Show your trailer some love with arrival of boating season

When wheel bearings go bad they can cause other issues including replacing a hub and axle. Photo by Tommy Braswell.

Have you ever spotted a broken-down boater on the side of the road and thought, “there but for the grace of God go I”? A planned day of recreation has turned into a nightmare because of a flat tire, a blown bearing or some other catastrophe. Often the issue is compounded because you end up venting your frustrations on family members who also had been looking ahead to a fun day on the water.

While you can’t prevent every issue between the driveway and the boat ramp, you can certainly head off big problems with routine maintenance.

“Sometimes it seems that people only care about their boat and not their trailer. Boaters love to take care of their boats but often neglect their trailers,” said Maggie Nielsen, one of the owners of Charleston Trailer (charlestontrailer.com, 843-801-2507) in North Charleston.
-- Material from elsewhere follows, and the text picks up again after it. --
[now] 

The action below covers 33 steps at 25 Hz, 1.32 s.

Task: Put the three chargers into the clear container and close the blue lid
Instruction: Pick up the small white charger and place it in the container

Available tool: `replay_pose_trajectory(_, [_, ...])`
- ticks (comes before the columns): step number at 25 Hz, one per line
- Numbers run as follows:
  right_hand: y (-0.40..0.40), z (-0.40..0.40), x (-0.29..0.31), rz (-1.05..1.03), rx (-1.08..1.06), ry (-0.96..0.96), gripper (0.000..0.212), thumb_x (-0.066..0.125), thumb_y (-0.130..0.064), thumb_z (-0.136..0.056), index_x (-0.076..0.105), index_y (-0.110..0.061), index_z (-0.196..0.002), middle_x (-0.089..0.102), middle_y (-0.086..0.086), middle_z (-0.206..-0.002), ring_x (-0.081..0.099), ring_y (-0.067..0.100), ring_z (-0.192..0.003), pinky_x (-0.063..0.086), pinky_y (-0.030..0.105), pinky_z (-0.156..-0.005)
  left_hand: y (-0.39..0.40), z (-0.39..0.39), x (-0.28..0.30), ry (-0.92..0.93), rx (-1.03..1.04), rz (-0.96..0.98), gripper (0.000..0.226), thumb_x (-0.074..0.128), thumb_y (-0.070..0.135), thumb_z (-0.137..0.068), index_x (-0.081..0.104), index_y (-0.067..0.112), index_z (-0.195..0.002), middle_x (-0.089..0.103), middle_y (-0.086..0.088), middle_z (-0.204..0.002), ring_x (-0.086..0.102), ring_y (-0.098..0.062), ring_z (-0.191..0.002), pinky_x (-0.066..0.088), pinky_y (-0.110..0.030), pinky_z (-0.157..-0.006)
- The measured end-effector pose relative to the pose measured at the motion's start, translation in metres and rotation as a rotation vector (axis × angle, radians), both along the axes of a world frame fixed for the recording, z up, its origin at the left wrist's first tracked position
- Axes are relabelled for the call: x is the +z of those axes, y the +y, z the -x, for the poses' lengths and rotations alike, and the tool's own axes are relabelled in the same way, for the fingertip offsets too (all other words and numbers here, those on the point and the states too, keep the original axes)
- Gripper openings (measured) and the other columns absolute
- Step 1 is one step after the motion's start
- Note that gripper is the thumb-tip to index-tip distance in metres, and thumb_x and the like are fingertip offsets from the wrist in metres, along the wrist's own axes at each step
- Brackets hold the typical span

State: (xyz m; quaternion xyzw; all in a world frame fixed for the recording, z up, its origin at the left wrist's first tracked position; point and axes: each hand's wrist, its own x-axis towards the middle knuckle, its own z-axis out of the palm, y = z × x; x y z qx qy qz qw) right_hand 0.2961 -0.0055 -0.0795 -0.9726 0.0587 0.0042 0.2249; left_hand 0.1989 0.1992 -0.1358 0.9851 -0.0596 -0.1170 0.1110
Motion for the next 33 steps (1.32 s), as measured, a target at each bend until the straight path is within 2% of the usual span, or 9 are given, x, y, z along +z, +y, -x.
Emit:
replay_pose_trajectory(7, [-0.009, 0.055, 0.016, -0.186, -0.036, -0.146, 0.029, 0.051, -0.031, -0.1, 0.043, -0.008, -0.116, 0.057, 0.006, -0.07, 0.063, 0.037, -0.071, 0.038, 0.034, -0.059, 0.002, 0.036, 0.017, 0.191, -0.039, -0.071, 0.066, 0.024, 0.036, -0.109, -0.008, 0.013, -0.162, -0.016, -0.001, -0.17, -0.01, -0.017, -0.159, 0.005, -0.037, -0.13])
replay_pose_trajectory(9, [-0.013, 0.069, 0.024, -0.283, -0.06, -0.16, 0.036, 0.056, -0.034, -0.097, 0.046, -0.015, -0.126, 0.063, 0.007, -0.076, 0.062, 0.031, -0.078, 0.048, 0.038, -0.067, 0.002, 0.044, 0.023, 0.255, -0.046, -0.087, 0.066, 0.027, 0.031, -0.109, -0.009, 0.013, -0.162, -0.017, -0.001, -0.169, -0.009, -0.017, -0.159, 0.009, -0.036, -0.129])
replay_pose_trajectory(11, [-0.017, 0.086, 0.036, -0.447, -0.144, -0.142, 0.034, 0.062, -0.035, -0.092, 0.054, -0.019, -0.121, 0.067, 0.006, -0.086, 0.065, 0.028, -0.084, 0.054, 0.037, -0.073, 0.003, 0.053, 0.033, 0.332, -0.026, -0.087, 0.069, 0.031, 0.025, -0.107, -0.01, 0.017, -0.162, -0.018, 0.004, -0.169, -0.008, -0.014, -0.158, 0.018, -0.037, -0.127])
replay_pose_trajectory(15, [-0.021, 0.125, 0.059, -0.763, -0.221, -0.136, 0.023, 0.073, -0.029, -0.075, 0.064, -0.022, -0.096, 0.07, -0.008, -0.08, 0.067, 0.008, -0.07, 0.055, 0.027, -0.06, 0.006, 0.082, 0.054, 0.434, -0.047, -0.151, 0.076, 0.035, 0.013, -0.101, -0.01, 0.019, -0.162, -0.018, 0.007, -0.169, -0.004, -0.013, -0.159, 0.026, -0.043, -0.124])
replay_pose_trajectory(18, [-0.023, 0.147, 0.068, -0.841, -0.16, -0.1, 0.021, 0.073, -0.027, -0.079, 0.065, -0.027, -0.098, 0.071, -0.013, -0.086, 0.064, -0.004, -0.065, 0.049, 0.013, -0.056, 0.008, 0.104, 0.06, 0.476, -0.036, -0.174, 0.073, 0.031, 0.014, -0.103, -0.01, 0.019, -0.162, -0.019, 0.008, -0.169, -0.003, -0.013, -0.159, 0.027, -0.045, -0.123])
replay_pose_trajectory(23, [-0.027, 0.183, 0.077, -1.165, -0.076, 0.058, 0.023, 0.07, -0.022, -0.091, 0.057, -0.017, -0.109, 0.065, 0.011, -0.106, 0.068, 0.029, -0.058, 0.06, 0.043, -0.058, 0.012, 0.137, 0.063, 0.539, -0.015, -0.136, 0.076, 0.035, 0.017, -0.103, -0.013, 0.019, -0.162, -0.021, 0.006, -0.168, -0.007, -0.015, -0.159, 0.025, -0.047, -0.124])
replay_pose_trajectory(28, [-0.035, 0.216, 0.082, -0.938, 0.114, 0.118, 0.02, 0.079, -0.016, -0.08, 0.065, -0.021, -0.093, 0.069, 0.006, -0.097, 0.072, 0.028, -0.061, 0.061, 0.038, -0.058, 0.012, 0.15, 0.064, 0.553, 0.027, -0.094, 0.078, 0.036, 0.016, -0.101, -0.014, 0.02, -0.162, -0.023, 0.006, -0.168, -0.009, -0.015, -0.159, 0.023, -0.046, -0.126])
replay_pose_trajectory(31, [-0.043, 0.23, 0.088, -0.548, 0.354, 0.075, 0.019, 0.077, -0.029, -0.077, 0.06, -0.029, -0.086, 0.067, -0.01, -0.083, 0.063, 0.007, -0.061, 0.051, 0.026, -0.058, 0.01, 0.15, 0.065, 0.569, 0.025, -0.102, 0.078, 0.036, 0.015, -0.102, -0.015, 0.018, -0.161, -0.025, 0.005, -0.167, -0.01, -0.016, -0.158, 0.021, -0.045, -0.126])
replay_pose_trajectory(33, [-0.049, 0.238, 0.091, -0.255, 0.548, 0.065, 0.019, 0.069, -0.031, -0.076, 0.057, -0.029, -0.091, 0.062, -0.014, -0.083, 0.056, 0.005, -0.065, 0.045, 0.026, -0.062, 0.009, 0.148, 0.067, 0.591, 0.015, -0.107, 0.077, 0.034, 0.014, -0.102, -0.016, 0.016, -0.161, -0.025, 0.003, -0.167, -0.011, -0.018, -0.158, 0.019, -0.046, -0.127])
Tommy Stone, owner of The Trailer Shop in Mount Pleasant (stonetrailershop.com, 843-971-7606), said many customers wait until they are preparing for a long trip, such as heading to the Florida Keys, before coming in for service.

“People that don’t travel and don’t take vacations with their boats, they’re the ones that usually wait until something breaks and I have to address it,” Stone said.

The place to begin inspecting your trailer for issues is with your wheels and hubs. Stone said if a customer brings in a trailer for general maintenance, he jacks up each side of the boat so the wheel can spin freely.

“If you hear roaring or have resistance, then that hub needs to be changed. I probably do more hub jobs than anything. That’s a relatively inexpensive thing,” Stone said.

Nielsen said boaters should check their hubs when they arrive at the ramp, and if the hubs are extremely hot it’s a sure sign that you need to add grease to the hubs or, worse, that the seals have gone bad, allowing water to penetrate the hubs.

“Hubs should be removed once a year, cleaned, seals replaced and bearings repacked with grease,” Nielsen said.

Many of the newer trailers have torsion bar suspensions which generally last 8 to 10 years. Older-style trailers were often equipped with leaf springs which only last 4 years or so.

Trailer tires also need to be inspected. Stone said the biggest issue with trailer tires isn’t having the tread wear out but dry-rotting on the sidewalls.

“What’s critical with tires is air pressure,” Stone said.

Nielsen said during the offseason owners should tow their boat around the block a few times to prevent flat-spotting the tires.

If your trailer is equipped with a brake system, make sure there’s enough fluid to ensure that it works properly.

You also should inspect the bunks and the hardware that is used to attach them to the trailer frame. Many newer trailers have aluminum frames, but galvanized hardware may be used to attach the bunks. The two dissimilar metals rubbing together can create corrosion that will wear through the frame. Those types of repairs can get expensive.

Another common issue for boat owners is faulty trailer lights. Sometimes it’s easier to replace the entire system instead of trying to trace a short. But make sure your lights are working properly.

On the other end of the trailer, inspect your winch, safety chains and coupler. Spray a lubricant and work the latch system a few times to make sure the coupler is working properly.

Finally, when you get home from a day on the water, give the trailer a good cleaning as well as your boat. Nielsen recommends using products like Salt-Off or Salt Away. But soap and water also works well to get most of the salt off your trailer.

So with boating season soon to be in full force, show your trailer some love. Make sure you’re not the person that’s stranded on the side of the road on the perfect boating weekend.